Offizieller Medienpartner und Organisator der umstrittenen Veranstaltung an einem bislang geheim gehaltenen Ort – das Dokumentationsarchiv des österreichischen Widerstandes (DÖW) sieht darin ein "internationales Treffen rechtsextremer Abendlandretter" – ist neben unzensuriert.at das Rechts-außen-Zweimonatsmagazin "Info-Direkt". Das Krawallblatt, das sich gerne als einzig wahre Alternative zur "Lügen- und Systempresse" sieht, lädt am 15. November selbst zu einem Lesertreffen.

Pikant dabei ist neben dem zu erwartenden Inhalt vor allem der Veranstaltungsort. Auf Tuchfühlung mit dem Leser geht "Info-Direkt" nämlich im Volkshaus Kleinmünchen, das von der Stadt Linz verwaltet wird.

Als Vortragender ist an diesem Abend Michael Haberler geladen, der auf der Homepage der Rechten dafür gerühmt wird, "seit 2006 als Offizier in der taktischen Einsatzleitung der Luftstreitkräfte bei sämtlichen Luftraumsicherungsoperationen des Bundesheers" teilgenommen zu haben. Im Gepäck hat der 54-Jährige, der laut "Info-Direkt" seit 1983 bei der Austro Control beschäftigt sein soll, einen Vortrag zum Thema "Die Entwicklung Europas vom Römischen Reich bis heute". Der Einladungstext verspricht eine "fundierte" Darstellung der "historischen Entwicklung unseres Kontinents". Aufgezeigt werde, "wie wir Europäer in die heute so schwierige Lage geraten konnten". Haberler will aber auch darlegen, welche konkreten Handlungen zu setzen wären, "um ein christlich geprägtes Europa zu verteidigen und sein langfristiges Überleben zu sichern".

Keine Stadtchef-Sache

Vonseiten der Stadt und damit des Vermieters sieht man derzeit keinen Handlungsbedarf. Der Linzer Bürgermeister Klaus Luger (SPÖ) führt auf STANDARD-Nachfrage an, die Vermietung von Räumlichkeiten sei nicht "die Angelegenheit eines Bürgermeisters". Zudem prüfe er nicht jede "Kulturveranstaltung" auf deren Inhalt. Luger: "Die rechtliche Prüfung obliegt in Österreich dem Verfassungsschutz. Wenn man dort Bedenken hat, wird man die Veranstaltung wohl untersagen."
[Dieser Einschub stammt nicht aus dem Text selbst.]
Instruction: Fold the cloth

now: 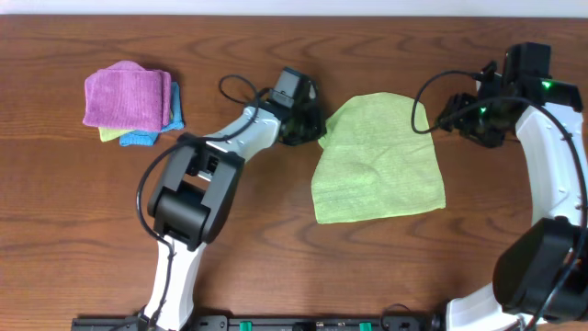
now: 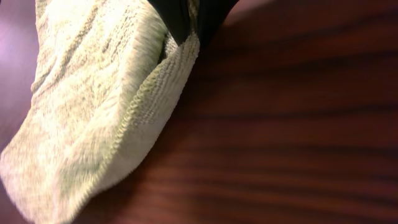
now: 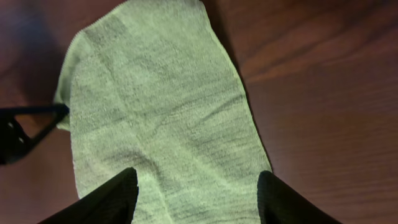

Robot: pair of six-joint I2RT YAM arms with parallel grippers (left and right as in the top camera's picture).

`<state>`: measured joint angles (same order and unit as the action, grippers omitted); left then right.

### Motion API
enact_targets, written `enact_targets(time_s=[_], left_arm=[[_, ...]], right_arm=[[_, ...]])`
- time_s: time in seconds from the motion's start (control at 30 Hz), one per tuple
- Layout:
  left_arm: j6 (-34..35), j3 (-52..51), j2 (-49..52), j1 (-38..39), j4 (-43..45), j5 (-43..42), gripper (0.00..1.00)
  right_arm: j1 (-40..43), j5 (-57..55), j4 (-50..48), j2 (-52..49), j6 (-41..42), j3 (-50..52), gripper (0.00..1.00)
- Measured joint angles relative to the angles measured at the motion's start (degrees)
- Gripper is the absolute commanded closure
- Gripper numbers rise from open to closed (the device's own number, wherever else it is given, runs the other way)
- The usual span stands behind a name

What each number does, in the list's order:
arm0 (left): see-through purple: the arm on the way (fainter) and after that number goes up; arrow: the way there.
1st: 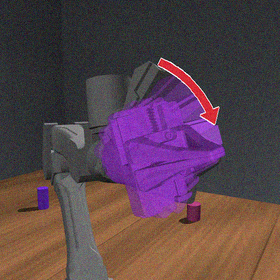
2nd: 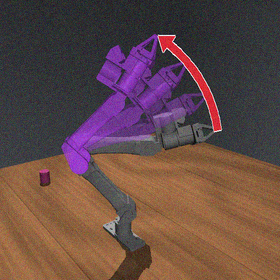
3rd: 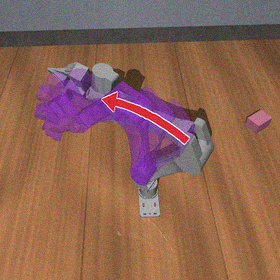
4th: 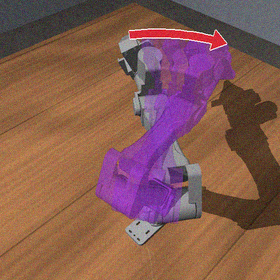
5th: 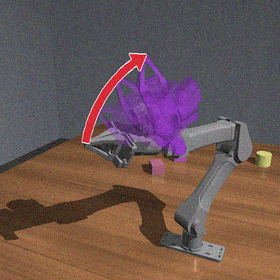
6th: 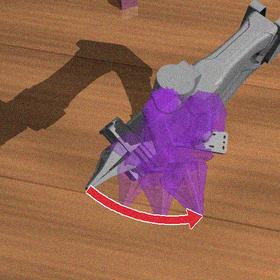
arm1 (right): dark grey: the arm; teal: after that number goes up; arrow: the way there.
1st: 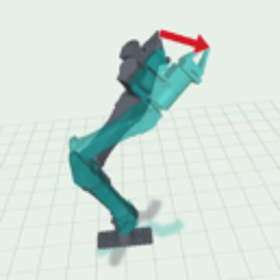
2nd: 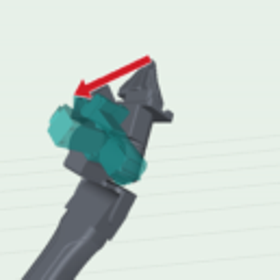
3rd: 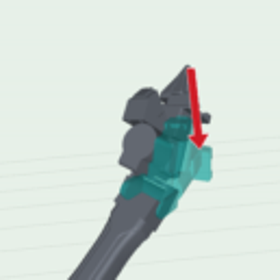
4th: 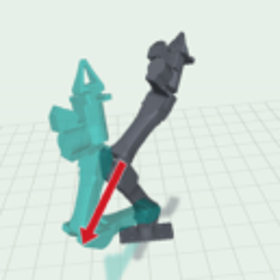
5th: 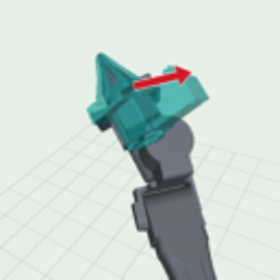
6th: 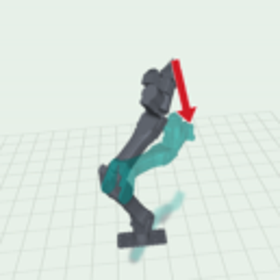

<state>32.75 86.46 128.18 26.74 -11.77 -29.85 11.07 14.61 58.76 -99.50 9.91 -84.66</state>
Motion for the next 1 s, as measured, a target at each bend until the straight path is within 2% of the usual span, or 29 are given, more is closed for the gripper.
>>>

Entschieden anders beurteilt man die Lage im Verteidigungsministerium. Dort will man so rasch wie möglich den genauen "Status" von Haberler überprüft sehen. "Die Disziplinar- und Beschwerdeabteilung wird diesen Vorfall prüfen", hieß es am Sonntag auf Anfrage des STANDARD. Man versichert: "Das österreichische Bundesheer verfolgt eine Null-Toleranz-Politik gegenüber Rechtsextremismus."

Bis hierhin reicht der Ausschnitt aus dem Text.